Agents are applications that, on behalf of the user and autonomously, execute actions according to specific prompts using LLMs and third-party tools such as websites, databases, and APIs.

AI Agents vs AI workflows

An AI workflow is a predefined series of steps to accomplish several tasks with one or many goals, including AI for logic or decision making based on previous information or specific parameters.

Agents can make decisions and use reasoning to achieve a specific outcome without a clear path. So, Agents do not need the predefined steps or sequences a workflow needs and can therefore solve varying cases.

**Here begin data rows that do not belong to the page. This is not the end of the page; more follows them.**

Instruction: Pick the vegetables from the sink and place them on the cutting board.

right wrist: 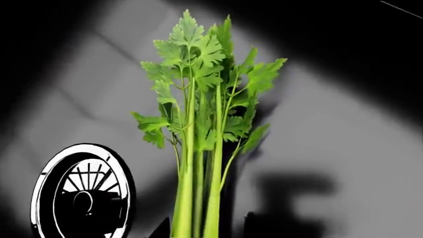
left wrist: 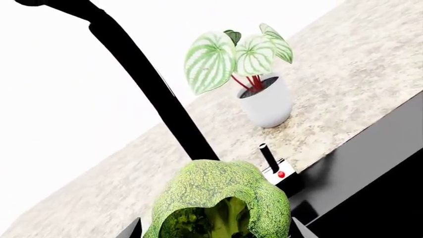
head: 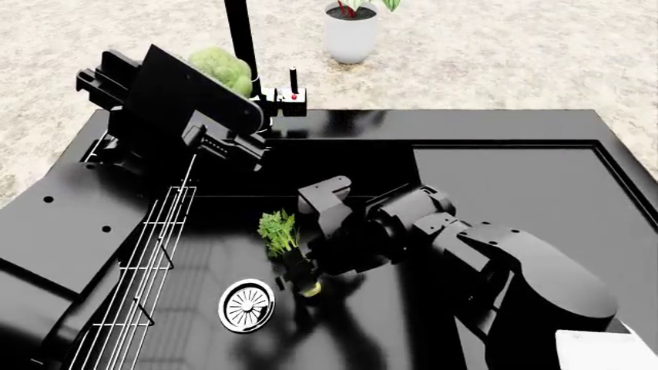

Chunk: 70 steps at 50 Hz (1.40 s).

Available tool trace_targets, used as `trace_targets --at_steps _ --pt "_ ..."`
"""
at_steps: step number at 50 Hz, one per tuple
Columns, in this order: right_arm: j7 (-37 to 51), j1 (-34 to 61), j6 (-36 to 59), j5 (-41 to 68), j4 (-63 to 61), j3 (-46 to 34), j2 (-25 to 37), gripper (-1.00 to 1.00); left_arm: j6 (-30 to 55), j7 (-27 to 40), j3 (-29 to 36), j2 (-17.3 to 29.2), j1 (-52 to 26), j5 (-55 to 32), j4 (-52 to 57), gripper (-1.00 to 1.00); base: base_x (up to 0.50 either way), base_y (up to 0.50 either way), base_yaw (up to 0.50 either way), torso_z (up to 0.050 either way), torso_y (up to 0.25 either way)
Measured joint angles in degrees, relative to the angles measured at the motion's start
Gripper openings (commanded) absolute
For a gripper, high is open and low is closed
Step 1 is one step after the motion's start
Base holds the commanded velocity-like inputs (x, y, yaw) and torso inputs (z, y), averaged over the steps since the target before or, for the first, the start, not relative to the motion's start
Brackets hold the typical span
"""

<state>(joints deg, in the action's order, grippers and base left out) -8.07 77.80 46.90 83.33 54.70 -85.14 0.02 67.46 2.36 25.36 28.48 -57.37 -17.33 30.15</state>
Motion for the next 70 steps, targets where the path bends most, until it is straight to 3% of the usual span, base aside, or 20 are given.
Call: trace_targets --at_steps 16,36,54,70 --pt "0.6 1.4 -0.7 3.1 -0.7 -1.5 0.8 -1.00 0.2 0.0 -0.4 -0.2 0.0 -0.5 0.0 -1.00 0.00 0.00 0.00 0.000 0.000" --pt "19.9 9.7 -2.9 13.2 -32.6 8.4 18.9 -1.00 1.1 -0.8 -2.8 -1.0 0.3 -2.9 0.4 -1.00 0.00 0.00 0.00 0.000 0.000" --pt "29.2 12.3 -4.6 18.3 -48.0 14.1 28.5 -1.00 1.2 -0.8 -3.6 -1.0 0.2 -3.6 1.3 -1.00 0.00 0.00 0.00 0.000 0.000" --pt "36.1 13.0 -8.1 22.8 -62.0 20.5 39.5 -1.00 0.4 -1.6 -3.1 -0.8 0.7 -4.3 1.6 -1.00 0.00 0.00 0.00 0.004 0.241"
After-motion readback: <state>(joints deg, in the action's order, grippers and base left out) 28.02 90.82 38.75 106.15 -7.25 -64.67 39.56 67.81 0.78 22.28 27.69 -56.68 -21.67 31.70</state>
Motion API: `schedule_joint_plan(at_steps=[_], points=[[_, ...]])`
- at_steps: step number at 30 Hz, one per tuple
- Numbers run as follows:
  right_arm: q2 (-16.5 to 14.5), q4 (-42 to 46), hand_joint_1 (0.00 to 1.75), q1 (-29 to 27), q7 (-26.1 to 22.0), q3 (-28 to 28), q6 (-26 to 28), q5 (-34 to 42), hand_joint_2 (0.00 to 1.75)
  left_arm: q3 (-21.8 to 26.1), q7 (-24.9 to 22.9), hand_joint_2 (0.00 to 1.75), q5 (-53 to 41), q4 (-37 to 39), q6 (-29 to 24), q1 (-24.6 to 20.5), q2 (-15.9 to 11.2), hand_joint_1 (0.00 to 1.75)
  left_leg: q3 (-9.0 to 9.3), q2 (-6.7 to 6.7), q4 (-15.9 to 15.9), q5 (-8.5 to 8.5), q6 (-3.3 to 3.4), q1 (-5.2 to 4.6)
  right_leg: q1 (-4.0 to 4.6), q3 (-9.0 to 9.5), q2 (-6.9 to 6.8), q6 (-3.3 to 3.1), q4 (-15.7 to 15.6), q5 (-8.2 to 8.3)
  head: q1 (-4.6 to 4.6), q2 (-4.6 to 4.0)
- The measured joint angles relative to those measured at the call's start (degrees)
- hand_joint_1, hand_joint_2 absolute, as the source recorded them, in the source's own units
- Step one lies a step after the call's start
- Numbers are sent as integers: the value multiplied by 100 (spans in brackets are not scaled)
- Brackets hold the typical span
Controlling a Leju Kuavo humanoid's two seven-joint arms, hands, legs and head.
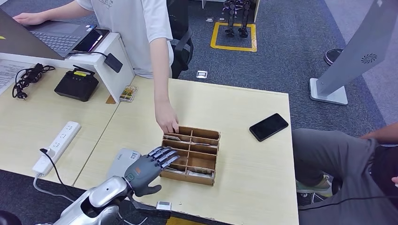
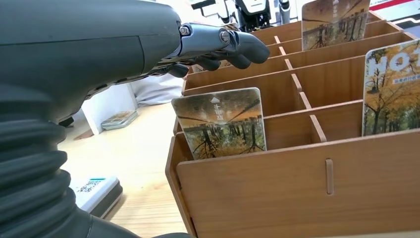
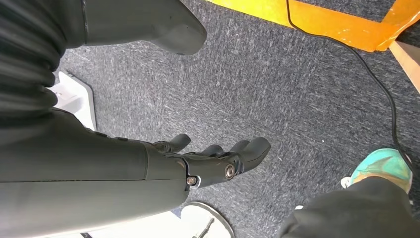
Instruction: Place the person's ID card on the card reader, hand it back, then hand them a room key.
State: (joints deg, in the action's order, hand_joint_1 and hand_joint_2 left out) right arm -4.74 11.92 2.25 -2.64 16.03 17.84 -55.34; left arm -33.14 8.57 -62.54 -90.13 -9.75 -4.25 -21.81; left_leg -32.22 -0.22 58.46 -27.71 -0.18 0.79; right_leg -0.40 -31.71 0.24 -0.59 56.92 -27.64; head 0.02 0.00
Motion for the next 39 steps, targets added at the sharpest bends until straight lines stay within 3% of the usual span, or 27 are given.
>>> schedule_joint_plan(at_steps=[15,19,39], points=[[-9,6,0,11,44,11,0,-42,175,68,-37,175,-1,78,-76,0,72,0,0,0,0,0,0,0,0,0,0,0,0,0,0,0],[-11,6,0,11,56,17,-4,-46,175,74,-35,175,3,80,-60,-1,70,175,-1,0,0,0,0,0,0,0,0,0,0,0,0,0],[-38,38,0,36,59,118,-6,-116,175,102,-2,175,40,111,6,-110,70,175,1,0,0,0,0,1,0,1,1,-1,1,0,0,0]])
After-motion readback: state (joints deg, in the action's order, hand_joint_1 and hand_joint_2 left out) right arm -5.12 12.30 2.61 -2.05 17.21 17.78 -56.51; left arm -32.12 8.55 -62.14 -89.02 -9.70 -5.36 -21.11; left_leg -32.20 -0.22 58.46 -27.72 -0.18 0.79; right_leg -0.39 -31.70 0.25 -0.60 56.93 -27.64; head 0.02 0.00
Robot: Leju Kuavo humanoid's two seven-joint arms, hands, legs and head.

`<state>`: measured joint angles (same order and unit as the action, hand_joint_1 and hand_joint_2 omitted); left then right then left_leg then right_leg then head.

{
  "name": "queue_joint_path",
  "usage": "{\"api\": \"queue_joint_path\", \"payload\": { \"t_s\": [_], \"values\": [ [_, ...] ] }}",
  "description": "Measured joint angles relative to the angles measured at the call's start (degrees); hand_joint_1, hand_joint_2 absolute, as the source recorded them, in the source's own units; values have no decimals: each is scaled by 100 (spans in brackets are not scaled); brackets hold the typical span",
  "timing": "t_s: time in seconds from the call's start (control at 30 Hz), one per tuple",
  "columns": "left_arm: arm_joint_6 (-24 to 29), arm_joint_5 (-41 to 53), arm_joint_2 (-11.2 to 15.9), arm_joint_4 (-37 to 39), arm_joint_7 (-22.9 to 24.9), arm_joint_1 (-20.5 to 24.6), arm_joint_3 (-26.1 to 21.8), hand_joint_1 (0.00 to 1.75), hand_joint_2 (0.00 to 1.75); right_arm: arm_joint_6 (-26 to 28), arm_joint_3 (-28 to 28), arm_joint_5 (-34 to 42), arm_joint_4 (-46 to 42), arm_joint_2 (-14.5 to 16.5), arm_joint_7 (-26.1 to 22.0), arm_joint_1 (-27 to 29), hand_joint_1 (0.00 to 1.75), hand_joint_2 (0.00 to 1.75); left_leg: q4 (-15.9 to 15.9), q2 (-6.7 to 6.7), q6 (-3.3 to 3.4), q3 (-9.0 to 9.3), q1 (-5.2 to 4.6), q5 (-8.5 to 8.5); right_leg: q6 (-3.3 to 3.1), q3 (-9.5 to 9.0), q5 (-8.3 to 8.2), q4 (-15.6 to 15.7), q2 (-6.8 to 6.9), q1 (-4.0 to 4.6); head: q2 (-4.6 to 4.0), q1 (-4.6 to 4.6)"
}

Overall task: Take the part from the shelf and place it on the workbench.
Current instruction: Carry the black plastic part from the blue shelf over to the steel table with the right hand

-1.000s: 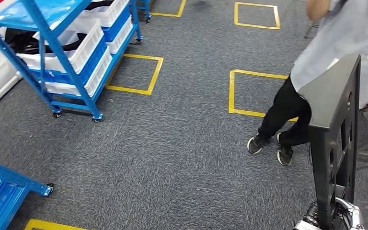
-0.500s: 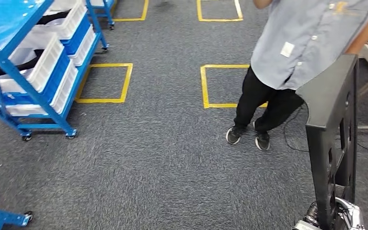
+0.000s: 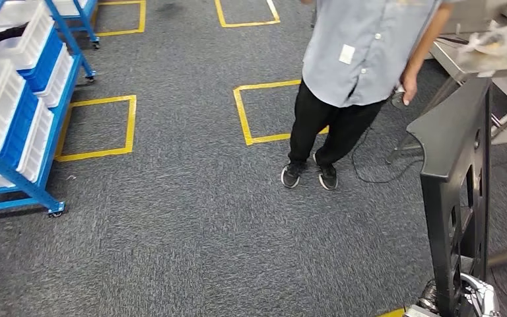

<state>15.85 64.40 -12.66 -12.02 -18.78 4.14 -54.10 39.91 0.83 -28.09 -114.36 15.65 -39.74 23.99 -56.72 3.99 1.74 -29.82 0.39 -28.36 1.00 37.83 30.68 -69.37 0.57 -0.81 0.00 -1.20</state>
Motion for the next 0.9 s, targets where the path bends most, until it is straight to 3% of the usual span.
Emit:
{"api": "queue_joint_path", "payload": {
  "t_s": [0.07, 0.13, 0.2, 0.27, 0.33, 0.4, 0.43, 0.47, 0.5, 0.57, 0.63, 0.7, 0.73, 0.8, 0.83, 0.9],
  "values": [
    [0, 1, -1, 0, -1, 10, 0, 0, 175, 0, 0, 0, 0, 0, -1, -8, 175, 175, -9, 111, -49, 42, -20, -37, -61, -433, -240, 785, 289, 49, 0, 0],
    [-1, 1, -2, 0, -4, 19, 0, 0, 175, 1, 0, 0, 0, -1, -1, -13, 175, 175, -17, 213, -103, 72, -41, -67, -131, -560, -255, 1062, 418, 108, 0, 2],
    [-2, 2, -2, 0, -8, 33, 0, 0, 175, 2, 0, 0, 0, -2, -1, -6, 175, 175, -24, 287, -155, 96, -37, -99, -191, -547, -281, 1084, 276, 103, 0, 3],
    [-3, 4, -2, 0, -15, 37, 0, 0, 175, 1, 1, 0, 0, -2, -1, -9, 175, 175, -224, 90, -207, 35, -18, -268, -262, -558, -319, 1125, 143, 64, 0, 3],
    [-12, 6, -2, 0, -21, 25, 0, 0, 175, -4, 2, -2, 4, -2, -1, -23, 175, 175, -868, -228, -238, -247, 4, -642, -310, -555, -341, 1138, 8, 45, 0, 4],
    [-27, 6, -2, 0, -25, 9, 0, 0, 175, -10, 2, -4, 11, -3, -1, -29, 175, 175, -1584, -336, -252, -586, 14, -913, -322, -545, -344, 1125, -148, 49, 0, 5],
    [-32, 6, -2, 0, -26, 4, 0, 0, 175, -12, 2, -5, 13, -4, -1, -29, 175, 175, -1710, -347, -255, -658, 18, -892, -322, -544, -343, 1113, -233, 49, 0, 5],
    [-36, 5, -2, 0, -27, 2, 0, 0, 175, -11, 2, -4, 13, -4, 0, -28, 175, 175, -1591, -357, -252, -620, 23, -745, -317, -546, -339, 1098, -321, 47, 0, 6],
    [-38, 5, -2, 0, -28, 2, 0, 0, 175, -11, 2, -4, 13, -4, 0, -28, 175, 175, -1271, -392, -245, -489, 30, -520, -309, -550, -333, 1080, -406, 44, 0, 6],
    [-39, 4, -1, 0, -32, -1, -1, 0, 175, -11, 2, -4, 13, -4, 0, -32, 175, 175, -496, -628, -218, -172, 54, -163, -270, -535, -313, 1032, -561, 42, 0, 4],
    [-42, 4, 1, 0, -41, 1, -1, 0, 175, -11, 2, -4, 13, -5, -1, -36, 175, 175, -161, -805, -190, -44, 56, -87, -204, -486, -316, 1002, -681, 38, 0, 3],
    [-51, 3, -3, 0, -52, 23, -1, 0, 175, -10, 2, -4, 13, -6, -1, -29, 175, 175, -123, -718, -130, -35, 49, -65, -126, -438, -340, 1007, -787, 19, 0, 5],
    [-60, 3, -6, 0, -60, 33, -1, 0, 175, -8, 2, -4, 12, -7, -1, -21, 175, 175, -92, -649, -87, -25, 52, -43, -94, -411, -317, 978, -744, 17, 0, 0],
    [-79, 2, -11, 0, -74, 31, -2, 0, 175, -4, 2, -4, 12, -9, -1, -26, 175, 175, -28, -498, -9, -16, 67, -1, -40, -243, -97, 649, -470, 26, 0, -10],
    [-84, 2, -10, 0, -80, 23, -2, 0, 175, -3, 2, -4, 13, -10, -1, -33, 175, 175, -22, -426, 10, -18, 54, 1, -16, -91, 84, 329, -291, 30, 0, -15],
    [-93, 1, -10, 0, -81, 2, -2, 0, 175, -2, 2, -4, 17, -13, 0, -42, 175, 175, -26, -261, 28, -22, 33, -11, 27, 241, 376, -368, -136, 14, 0, -16]
  ]
}}
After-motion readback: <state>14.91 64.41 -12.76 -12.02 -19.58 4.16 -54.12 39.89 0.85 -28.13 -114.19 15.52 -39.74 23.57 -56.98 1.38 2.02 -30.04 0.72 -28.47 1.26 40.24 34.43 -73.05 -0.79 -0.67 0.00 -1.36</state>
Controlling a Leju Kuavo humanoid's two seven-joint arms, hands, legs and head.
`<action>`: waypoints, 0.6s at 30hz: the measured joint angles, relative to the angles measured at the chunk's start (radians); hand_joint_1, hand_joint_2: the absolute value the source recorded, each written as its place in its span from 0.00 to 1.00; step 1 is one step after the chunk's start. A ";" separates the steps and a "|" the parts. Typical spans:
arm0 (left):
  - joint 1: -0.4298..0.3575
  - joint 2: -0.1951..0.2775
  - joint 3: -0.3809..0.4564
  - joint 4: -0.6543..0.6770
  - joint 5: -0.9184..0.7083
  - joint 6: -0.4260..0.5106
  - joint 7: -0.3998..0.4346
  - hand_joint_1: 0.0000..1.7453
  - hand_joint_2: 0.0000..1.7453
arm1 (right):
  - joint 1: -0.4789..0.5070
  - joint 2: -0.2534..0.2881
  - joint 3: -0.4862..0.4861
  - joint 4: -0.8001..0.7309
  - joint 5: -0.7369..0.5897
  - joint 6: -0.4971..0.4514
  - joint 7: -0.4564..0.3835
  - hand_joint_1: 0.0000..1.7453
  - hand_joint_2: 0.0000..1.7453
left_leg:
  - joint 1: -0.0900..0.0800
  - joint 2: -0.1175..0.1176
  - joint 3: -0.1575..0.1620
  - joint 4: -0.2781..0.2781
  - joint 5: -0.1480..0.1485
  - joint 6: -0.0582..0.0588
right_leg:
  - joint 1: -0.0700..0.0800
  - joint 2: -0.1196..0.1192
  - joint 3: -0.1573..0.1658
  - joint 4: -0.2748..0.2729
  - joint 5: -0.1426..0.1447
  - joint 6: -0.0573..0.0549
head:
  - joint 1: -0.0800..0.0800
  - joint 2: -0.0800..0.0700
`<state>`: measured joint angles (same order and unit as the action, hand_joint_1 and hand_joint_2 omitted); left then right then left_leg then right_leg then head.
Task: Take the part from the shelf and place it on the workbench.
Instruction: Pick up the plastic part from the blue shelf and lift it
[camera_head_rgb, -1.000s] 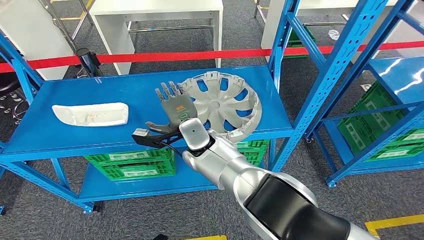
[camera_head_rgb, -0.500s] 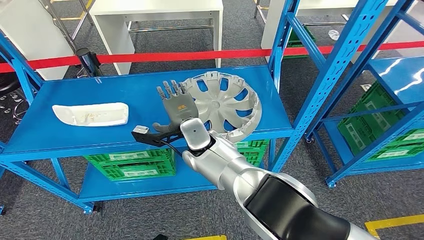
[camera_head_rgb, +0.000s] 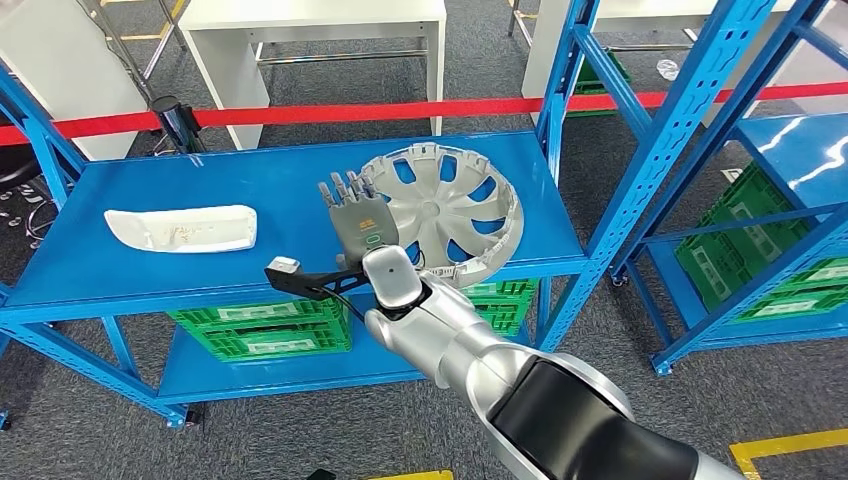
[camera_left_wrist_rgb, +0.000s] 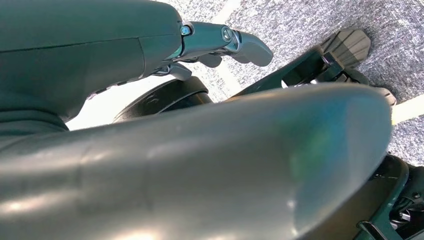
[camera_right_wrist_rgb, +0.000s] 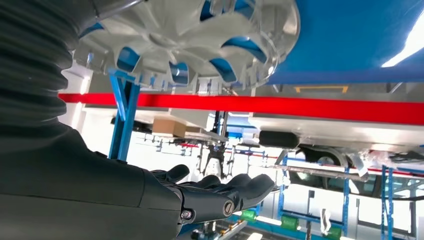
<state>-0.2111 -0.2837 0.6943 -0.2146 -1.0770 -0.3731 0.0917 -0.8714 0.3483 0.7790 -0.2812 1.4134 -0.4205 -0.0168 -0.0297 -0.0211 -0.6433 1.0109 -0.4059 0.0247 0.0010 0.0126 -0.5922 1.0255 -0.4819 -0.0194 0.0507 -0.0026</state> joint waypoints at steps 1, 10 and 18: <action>0.000 0.000 0.000 0.000 0.000 0.000 0.001 0.00 0.00 | 0.005 0.001 0.000 0.000 -0.004 -0.001 -0.001 0.00 1.00 | 0.000 0.000 0.000 0.000 0.000 0.000 | 0.000 0.000 0.000 0.000 0.000 0.000 | 0.000 0.000; 0.000 0.000 -0.001 0.000 -0.007 0.000 0.008 0.00 0.00 | 0.041 0.008 0.000 0.000 -0.021 -0.011 -0.009 0.00 1.00 | 0.000 0.000 0.000 0.000 0.000 0.000 | 0.000 0.000 0.000 0.000 0.000 0.000 | 0.000 0.000; -0.001 0.000 -0.007 0.000 -0.010 0.000 0.019 0.00 0.00 | 0.074 0.008 0.000 0.000 -0.038 -0.010 -0.008 0.00 1.00 | 0.000 0.000 0.000 0.000 -0.001 0.000 | 0.000 0.000 0.000 0.000 0.000 0.000 | 0.000 0.000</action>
<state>-0.2116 -0.2835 0.6869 -0.2148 -1.0875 -0.3731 0.1111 -0.7974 0.3563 0.7790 -0.2813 1.3753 -0.4302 -0.0246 -0.0298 -0.0210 -0.6434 1.0109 -0.4064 0.0246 0.0009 0.0126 -0.5923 1.0254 -0.4820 -0.0195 0.0507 -0.0024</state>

For example, an AI workflow could be deciding if bank customers should be managed by different services/departments based on certain information, credit check, salary range, etc. An AI agent could determine if a customer should receive a loan and how much based on different information such as customer profile, customer annual spent, credit background, and customer financial profile. The AI agent can process complex information and make decisions accordingly.

Agent Frameworks

AI Agent Frameworks help developers to build AI agents by reducing boilerplate code, standardizing building blocks to be reused during agent implementation.

Benefits

  • Predefined architecture and functions to build, manage, and call agents.

  • Communication between third-party tools and other actors, including end-users, agents, and systems.

  • Retain context from previous interactions

Agent Protocols

Agent2Agent (A2A)

Agent2Agent is an open protocol designed to manage the communication between agents, providing standard synchronous communication with JSON-RPC 2.0 and asynchronous push notifications. The protocol supports standard security protocols, and enables agent discovery using Agent Cards to access detailed information about a available agents.

This is one of the most well-known agent protocols within their respective domains. While there are other competing protocols, these represent the current leading standards. Red Hat is not backing a specific protocol, but watching the market and will continually evaluate each protocol for market efficacy.

Model Context Protocol (MCP)

Model Context Protocol is an open protocol, created by Anthropic. It provides a standardized way for AI agents to expose and interact with tools and data sources, making it easier to build AI agents, workflows, and applications. It defines how applications can call external tools, retrieve data, and interact with other systems to enhance their capabilities. MCP provides defines both MCP clients and MCP servers. Developers can use MCP servers to enhance their applications by building functionalities that later will serve MCP clients that any AI applications will consume.

Benefits

  • Many available pre-built integrations that a LLM can directly plug into

  • MCP makes it flexibility to switch between different LLM providers

MCP architecture

Llama Stack Overview

To standardize and bring best practices. Llama Stack (an open-source framework developed by Meta) consists of a set of tools for creating generative AI applications using standardized APIs.

The following image, created by the Llama Stack community, shows the key components of Llama Stack are:

  • Unified API layer supporting:

  • Plugin architecture that supports many APIs across various environments (mobile, cloud, on-premise). This architecture allows for rapid deployment of prepackaged and verified distributions.

  • Developer interfaces, including a CLI and SDKs for Python, Node.js, iOS, and Android.

    • Agents

    • Eval

    • Inference

    • RAG

    • Safety

    • Telemetry

    • Tools

Llama Stack

Benefits

  • Flexibility to work with different models, plugins, and developer tools.

  • Easy integration with AI tooling

  • Interoperability and Standardization when building AI applications

Conclusion

During this section, you have explored the core AI concepts. You will learn how Red Hat implements these solutions within the Red Hat stack, increasing user experience, interoperability, and security with open source tools.